- TASK PROMPT
From the first line to the last, return the data exactly as it stands.

══════

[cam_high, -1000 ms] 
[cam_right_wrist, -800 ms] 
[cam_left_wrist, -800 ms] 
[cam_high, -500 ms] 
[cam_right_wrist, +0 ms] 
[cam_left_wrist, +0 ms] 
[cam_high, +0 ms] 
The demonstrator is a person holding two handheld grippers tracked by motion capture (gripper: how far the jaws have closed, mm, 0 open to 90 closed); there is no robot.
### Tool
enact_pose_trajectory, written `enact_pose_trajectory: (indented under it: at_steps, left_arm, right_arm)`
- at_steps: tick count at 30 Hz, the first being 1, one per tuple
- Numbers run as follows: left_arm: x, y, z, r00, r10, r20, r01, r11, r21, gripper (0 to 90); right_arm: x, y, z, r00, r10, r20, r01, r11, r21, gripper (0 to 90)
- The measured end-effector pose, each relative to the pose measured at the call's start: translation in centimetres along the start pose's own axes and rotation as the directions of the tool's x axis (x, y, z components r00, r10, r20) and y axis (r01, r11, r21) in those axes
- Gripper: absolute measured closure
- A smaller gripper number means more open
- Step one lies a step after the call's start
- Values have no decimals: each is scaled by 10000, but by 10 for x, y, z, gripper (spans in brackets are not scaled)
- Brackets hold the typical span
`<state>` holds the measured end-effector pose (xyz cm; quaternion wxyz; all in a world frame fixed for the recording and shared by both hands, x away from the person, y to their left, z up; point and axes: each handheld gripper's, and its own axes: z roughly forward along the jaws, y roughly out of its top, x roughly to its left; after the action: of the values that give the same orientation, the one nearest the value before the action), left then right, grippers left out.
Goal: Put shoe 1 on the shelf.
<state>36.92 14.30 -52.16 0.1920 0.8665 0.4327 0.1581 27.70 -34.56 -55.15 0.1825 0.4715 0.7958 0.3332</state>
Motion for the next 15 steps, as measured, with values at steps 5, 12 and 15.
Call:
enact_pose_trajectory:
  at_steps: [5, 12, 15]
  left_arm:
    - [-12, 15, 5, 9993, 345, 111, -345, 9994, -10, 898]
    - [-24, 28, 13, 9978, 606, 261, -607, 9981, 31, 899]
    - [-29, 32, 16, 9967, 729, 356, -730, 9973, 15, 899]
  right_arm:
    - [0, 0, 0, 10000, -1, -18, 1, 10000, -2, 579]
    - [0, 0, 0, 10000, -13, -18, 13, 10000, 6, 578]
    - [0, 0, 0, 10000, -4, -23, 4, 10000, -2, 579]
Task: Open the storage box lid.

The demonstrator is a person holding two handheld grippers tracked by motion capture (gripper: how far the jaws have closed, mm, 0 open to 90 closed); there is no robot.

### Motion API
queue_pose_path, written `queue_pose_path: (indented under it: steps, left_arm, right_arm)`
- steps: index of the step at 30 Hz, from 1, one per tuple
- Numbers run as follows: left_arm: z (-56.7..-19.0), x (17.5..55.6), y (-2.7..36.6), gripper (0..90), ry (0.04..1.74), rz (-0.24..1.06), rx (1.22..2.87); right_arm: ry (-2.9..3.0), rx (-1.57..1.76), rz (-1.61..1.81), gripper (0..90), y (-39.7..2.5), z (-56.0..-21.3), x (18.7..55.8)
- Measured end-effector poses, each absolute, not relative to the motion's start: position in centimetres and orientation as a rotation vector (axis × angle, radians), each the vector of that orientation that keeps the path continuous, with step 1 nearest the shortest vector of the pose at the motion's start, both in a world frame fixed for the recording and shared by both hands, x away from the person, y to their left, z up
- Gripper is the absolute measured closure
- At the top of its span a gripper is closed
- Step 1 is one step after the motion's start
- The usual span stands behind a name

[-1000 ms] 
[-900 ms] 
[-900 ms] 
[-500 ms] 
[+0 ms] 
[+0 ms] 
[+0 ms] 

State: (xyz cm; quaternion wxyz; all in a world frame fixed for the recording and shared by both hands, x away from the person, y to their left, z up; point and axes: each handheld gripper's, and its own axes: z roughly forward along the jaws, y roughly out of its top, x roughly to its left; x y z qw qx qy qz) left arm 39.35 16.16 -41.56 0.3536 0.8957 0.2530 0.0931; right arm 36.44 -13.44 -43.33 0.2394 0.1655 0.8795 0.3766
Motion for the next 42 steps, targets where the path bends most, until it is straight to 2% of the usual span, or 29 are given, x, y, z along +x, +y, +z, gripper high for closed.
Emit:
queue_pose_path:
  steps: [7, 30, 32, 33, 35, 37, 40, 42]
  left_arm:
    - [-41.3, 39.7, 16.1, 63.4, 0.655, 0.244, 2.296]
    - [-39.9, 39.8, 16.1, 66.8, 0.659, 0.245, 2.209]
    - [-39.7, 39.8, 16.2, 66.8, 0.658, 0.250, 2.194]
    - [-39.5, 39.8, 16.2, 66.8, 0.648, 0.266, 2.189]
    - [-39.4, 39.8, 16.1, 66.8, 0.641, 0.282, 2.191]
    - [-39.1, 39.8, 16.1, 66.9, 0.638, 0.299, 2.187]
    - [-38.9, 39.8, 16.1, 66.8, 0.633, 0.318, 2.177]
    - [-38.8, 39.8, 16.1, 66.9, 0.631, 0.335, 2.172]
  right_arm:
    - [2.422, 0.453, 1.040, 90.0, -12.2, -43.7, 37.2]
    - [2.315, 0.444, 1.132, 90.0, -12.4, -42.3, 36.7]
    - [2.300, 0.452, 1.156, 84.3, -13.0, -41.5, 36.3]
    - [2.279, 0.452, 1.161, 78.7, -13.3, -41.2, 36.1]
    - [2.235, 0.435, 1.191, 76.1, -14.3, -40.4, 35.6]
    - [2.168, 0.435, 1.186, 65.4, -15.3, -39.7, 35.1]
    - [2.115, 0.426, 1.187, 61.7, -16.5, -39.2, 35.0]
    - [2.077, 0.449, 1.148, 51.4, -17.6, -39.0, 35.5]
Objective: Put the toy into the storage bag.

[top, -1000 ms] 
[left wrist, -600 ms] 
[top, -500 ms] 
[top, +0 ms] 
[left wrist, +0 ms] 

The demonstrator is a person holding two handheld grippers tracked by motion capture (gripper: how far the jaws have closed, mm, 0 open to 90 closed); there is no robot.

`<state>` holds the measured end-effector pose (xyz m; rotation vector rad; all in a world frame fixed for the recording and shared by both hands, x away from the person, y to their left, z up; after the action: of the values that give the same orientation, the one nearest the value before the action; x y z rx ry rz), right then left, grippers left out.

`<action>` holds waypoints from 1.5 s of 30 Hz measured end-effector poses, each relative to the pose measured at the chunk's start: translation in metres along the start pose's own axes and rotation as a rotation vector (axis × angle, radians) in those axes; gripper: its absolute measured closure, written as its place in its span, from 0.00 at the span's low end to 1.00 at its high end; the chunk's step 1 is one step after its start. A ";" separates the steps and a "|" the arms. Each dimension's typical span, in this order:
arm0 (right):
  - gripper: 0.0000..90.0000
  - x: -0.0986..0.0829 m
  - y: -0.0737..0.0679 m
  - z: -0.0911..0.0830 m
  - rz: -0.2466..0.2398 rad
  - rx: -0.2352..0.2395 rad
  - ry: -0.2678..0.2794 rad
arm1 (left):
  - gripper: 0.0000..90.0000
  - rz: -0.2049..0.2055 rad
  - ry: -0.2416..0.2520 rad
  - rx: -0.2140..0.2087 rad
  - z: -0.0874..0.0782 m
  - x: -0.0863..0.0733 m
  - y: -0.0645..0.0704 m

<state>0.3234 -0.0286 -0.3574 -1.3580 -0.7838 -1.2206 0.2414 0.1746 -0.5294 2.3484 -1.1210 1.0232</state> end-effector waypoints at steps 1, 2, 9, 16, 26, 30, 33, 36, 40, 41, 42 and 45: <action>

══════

- FINISHED EXERCISE
[cam_high, -1000 ms] 
[cam_right_wrist, -800 ms] 
[cam_left_wrist, -800 ms] 
[cam_high, -500 ms] 
[cam_right_wrist, +0 ms] 
[cam_left_wrist, +0 ms] 
[cam_high, +0 ms] 
The demonstrator is a person holding two handheld grippers tracked by motion capture (gripper: how far the jaws have closed, mm, 0 open to 90 closed); there is no robot.
### Tool
enact_pose_trajectory, written `enact_pose_trajectory: (indented under it: at_steps, left_arm, right_arm)`
- at_steps: tick count at 30 Hz, the first being 1, one per tuple
- Numbers run as follows: left_arm: x, y, z, r00, r10, r20, r01, r11, r21, gripper (0 to 90); right_arm: x, y, z, r00, r10, r20, r01, r11, r21, gripper (0 to 90)
- The measured end-effector pose, each relative to the pose measured at the call's start: translation in centimetres along the start pose's own axes and rotation as the directions of the tool's x axis (x, y, z components r00, r10, r20) and y axis (r01, r11, r21) in those axes
- Gripper: absolute measured closure
- A smaller gripper number means more open
- Step one lies a step after the call's start
- Values have no decimals: each is scaled by 10000, but by 10 for x, y, z, gripper (spans in brackets are not scaled)
- Brackets hold the typical span
`<state>` holds the measured end-effector pose (xyz cm; quaternion wxyz; all in a world frame fixed for the recording and shared by both hands, x away from the person, y to their left, z up; point and axes: each handheld gripper's, and its own axes: z roughly forward along the jaws, y roughly out of its top, x roughly to its left; after the action: of the values that give the same orientation, the one nearest the value before the action), left then right, grippers left out.
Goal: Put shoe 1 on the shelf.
<state>36.92 14.30 -52.16 0.1920 0.8665 0.4327 0.1581 27.70 -34.56 -55.15 0.1825 0.4715 0.7958 0.3332</state>
Motion for the next 15 steps, as measured, with values at steps 5, 12 and 15.
Call:
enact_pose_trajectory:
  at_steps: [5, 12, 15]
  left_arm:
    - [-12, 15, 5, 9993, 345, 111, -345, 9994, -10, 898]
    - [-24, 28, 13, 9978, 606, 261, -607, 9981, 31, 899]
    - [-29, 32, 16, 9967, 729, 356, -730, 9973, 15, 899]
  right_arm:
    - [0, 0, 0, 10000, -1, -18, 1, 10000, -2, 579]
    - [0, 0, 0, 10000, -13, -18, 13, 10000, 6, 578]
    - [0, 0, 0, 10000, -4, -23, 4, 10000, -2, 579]
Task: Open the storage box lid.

The demonstrator is a person holding two handheld grippers tracked by motion capture (gripper: how far the jaws have closed, mm, 0 open to 90 closed); there is no robot.

### Motion API
queue_pose_path, written `queue_pose_path: (indented under it: steps, left_arm, right_arm)`
- steps: index of the step at 30 Hz, from 1, one per tuple
- Numbers run as follows: left_arm: z (-56.7..-19.0), x (17.5..55.6), y (-2.7..36.6), gripper (0..90), ry (0.04..1.74), rz (-0.24..1.06), rx (1.22..2.87); right_arm: ry (-2.9..3.0), rx (-1.57..1.76), rz (-1.61..1.81), gripper (0..90), y (-39.7..2.5), z (-56.0..-21.3), x (18.7..55.8)
- Measured end-effector poses, each absolute, not relative to the motion's start: position in centimetres and orientation as a rotation vector (axis × angle, radians), each the vector of that orientation that keeps the path continuous, with step 1 nearest the shortest vector of the pose at the motion's start, both in a world frame fixed for the recording and shared by both hands, x away from the person, y to their left, z up
- Gripper is the absolute measured closure
- At the top of its span a gripper is closed
- Step 1 is one step after the motion's start
- The usual span stands behind a name

[-1000 ms] 
[-900 ms] 
[-900 ms] 
[-500 ms] 
[+0 ms] 
[+0 ms] 
[+0 ms] 

State: (xyz cm; quaternion wxyz; all in a world frame fixed for the recording and shared by both hands, x away from the person, y to their left, z up; point and axes: each handheld gripper's, and its own axes: z roughly forward along the jaws, y roughly out of its top, x roughly to its left; x y z qw qx qy qz) left arm 39.35 16.16 -41.56 0.3536 0.8957 0.2530 0.0931; right arm 36.44 -13.44 -43.33 0.2394 0.1655 0.8795 0.3766
Motion for the next 42 steps, targets where the path bends most, until it is straight to 2% of the usual span, or 29 are given, x, y, z along +x, +y, +z, gripper high for closed.
Emit:
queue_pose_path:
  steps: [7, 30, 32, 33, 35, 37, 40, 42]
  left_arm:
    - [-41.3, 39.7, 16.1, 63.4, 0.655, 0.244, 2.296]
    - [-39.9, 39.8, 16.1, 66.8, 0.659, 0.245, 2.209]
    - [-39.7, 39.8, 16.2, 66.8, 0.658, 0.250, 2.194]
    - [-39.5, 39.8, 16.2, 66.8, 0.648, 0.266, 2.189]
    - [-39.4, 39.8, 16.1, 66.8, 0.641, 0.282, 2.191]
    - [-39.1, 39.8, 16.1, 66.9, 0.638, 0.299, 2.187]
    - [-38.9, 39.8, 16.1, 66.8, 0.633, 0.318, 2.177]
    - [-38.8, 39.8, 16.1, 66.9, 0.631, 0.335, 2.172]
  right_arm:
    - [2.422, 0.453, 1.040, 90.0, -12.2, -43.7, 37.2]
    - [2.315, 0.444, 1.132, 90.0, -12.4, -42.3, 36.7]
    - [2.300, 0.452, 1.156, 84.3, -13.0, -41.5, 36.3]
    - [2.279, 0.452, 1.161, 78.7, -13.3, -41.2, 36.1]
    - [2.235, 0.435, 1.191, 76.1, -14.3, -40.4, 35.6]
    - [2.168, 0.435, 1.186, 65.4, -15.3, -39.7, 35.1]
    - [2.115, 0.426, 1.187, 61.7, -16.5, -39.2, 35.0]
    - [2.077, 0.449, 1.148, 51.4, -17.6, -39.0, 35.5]
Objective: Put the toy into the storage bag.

[top, -1000 ms] 
[left wrist, -600 ms] 
[top, -500 ms] 
[top, +0 ms] 
[left wrist, +0 ms] 

The demonstrator is a person holding two handheld grippers tracked by motion capture (gripper: how far the jaws have closed, mm, 0 open to 90 closed); there is no robot.

`<state>` holds the measured end-effector pose (xyz m; rotation vector rad; all in a world frame fixed for the recording and shared by both hands, x away from the person, y to their left, z up; after the action: of the values that give the same orientation, the one nearest the value before the action; x y z rx ry rz), right then left, grippers left out.

`<action>` holds waypoints from 1.5 s of 30 Hz measured end-effector poses, each relative to the pose measured at the chunk's start: translation in metres along the start pose's own axes and rotation as a rotation vector (axis × angle, radians) in those axes; gripper: its absolute measured closure, written as its place in its span, from 0.00 at the span's low end to 1.00 at its high end; the chunk's step 1 is one step after its start. A ";" separates the steps and a "|" the arms. Each dimension's typical span, in this order:
arm0 (right):
  - gripper: 0.0000..90.0000
  - x: -0.0986..0.0829 m
  - y: -0.0737..0.0679 m
  - z: -0.0911..0.0830 m
  - rz: -0.2466..0.2398 rad
  - rx: -0.2352..0.2395 rad
  - ry: -0.2678..0.2794 rad
arm1 (left):
  - gripper: 0.0000..90.0000
  - rz: -0.2049..0.2055 rad
  - ry: -0.2416..0.2520 rad
  - rx: -0.2140..0.2087 rad
  - z: -0.0874..0.0782 m
  - x: -0.0863..0.0733 m
  - y: -0.0645..0.0704 m

<state>0.3234 -0.0286 -0.3574 -1.3580 -0.7838 -1.2206 0.2414 0.1746 -0.5294 2.3484 -1.1210 1.0232</state> end-effector waypoints at steps 1, 2, 9, 16, 26, 30, 33, 36, 40, 41, 42 and 45: <action>

No additional output will be given.